> **TASK PROMPT**: Pick out each line of the records in which the word "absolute" appears.

** THE INPUT follows **

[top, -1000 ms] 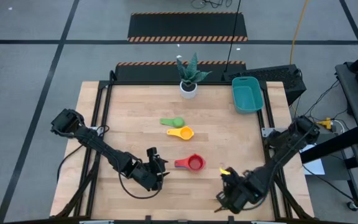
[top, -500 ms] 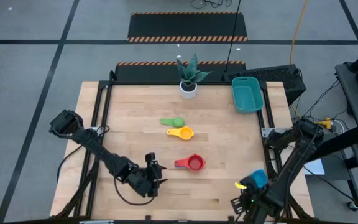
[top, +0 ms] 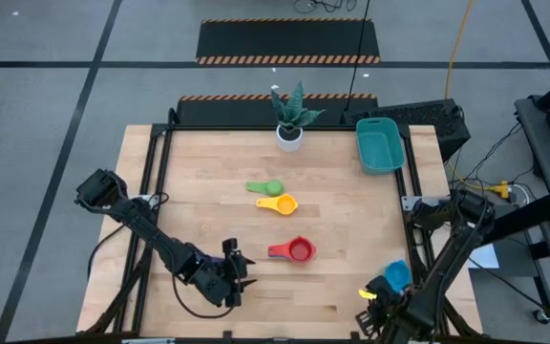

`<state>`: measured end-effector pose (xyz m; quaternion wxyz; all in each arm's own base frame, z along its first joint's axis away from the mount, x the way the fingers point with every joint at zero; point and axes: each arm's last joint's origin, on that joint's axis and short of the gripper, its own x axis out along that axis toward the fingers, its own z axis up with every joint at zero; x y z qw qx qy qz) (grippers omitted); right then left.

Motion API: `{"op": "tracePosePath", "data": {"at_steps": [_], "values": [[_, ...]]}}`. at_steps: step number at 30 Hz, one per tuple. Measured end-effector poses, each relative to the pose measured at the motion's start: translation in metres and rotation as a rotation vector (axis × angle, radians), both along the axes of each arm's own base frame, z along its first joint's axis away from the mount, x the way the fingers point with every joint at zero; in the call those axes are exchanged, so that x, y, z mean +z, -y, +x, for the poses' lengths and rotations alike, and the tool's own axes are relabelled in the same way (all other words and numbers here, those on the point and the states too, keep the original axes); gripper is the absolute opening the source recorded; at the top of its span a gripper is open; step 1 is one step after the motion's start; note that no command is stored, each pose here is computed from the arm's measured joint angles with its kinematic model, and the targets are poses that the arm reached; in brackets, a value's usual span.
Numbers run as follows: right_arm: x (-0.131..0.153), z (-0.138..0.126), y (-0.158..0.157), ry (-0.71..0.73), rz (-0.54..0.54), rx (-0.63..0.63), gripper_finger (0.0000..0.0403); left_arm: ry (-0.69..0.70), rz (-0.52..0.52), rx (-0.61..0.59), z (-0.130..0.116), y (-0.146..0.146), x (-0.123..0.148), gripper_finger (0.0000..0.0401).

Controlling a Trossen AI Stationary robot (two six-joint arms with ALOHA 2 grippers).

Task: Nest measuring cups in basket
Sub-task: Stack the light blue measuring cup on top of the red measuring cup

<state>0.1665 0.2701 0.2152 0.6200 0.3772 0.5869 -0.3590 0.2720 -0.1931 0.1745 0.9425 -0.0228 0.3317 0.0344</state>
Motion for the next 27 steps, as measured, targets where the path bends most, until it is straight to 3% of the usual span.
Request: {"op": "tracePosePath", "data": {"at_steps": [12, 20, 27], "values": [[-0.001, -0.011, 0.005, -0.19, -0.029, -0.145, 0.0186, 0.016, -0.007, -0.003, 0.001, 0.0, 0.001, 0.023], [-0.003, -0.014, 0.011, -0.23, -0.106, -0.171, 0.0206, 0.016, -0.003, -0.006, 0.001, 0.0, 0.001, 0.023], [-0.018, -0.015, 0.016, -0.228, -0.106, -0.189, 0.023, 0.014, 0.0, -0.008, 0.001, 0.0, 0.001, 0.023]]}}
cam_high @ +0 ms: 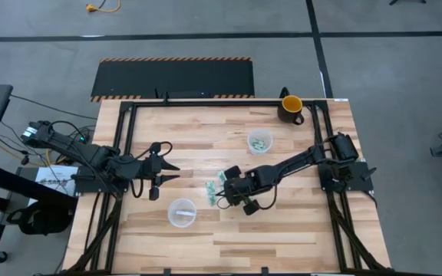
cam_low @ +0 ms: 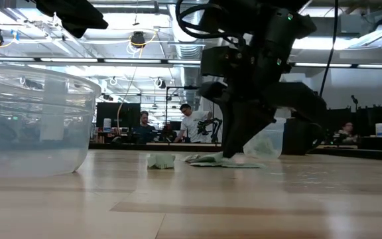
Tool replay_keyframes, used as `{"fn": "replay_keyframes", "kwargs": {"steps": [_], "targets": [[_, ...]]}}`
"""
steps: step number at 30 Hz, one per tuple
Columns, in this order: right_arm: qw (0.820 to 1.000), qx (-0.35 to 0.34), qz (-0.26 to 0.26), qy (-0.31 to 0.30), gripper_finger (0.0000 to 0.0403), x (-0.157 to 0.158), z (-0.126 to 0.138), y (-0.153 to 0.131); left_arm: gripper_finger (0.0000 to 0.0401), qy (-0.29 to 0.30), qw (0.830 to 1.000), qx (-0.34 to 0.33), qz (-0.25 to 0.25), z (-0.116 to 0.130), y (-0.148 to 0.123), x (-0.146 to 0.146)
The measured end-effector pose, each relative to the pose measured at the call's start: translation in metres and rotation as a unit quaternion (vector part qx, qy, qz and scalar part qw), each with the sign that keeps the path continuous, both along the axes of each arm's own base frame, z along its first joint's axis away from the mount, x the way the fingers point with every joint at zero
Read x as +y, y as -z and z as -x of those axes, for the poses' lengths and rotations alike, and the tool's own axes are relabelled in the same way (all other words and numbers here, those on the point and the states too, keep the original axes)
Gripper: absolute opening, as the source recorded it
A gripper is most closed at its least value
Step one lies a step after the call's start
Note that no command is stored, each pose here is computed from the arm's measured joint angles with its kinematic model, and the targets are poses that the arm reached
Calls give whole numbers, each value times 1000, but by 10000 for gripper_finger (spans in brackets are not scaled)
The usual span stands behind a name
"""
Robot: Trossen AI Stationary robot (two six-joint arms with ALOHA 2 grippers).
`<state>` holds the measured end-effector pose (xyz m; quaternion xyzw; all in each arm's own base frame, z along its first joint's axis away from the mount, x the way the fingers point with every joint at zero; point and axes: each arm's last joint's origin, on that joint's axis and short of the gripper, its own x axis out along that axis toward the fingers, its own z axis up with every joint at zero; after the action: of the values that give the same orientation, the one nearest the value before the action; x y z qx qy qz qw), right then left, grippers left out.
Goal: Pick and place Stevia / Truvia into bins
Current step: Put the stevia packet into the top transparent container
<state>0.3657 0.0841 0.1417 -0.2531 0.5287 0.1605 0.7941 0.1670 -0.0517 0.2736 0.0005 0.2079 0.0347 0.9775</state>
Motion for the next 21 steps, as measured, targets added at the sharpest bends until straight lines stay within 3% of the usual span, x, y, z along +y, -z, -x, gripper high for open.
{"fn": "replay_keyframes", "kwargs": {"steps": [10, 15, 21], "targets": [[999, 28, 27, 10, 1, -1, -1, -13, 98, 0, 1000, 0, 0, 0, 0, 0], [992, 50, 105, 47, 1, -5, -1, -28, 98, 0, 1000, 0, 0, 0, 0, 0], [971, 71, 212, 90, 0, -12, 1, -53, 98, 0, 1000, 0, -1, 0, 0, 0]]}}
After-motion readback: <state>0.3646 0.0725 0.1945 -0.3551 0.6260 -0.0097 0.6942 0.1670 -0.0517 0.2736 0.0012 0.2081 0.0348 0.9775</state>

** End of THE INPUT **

> **YOUR SOLUTION**:
Motion API: `{"op": "tracePosePath", "data": {"at_steps": [_], "values": [[_, ...]]}}`. at_steps: step number at 30 Hz, one per tuple. Measured end-effector poses, each relative to the pose measured at the motion's start: translation in metres and rotation as a rotation vector (axis × angle, radians), both along the axes of each arm's own base frame, z along its first joint's axis away from the mount, x the way the fingers point with every joint at zero; in the call those axes are exchanged, so that x, y, z mean +z, -y, +x, for the poses' lengths and rotations alike, and the tool's own axes are relabelled in the same way (all other words and numbers here, those on the point and the states too, keep the original axes); gripper is the absolute opening the source recorded; at the top of its span a gripper is open; step 1 is one step after the motion's start; note that no command is stored, each pose here is computed from the arm's measured joint angles with its kinematic model, and the targets are poses that the arm reached; in brackets, a value's usual span.
Gripper: absolute opening, as the source recorded it

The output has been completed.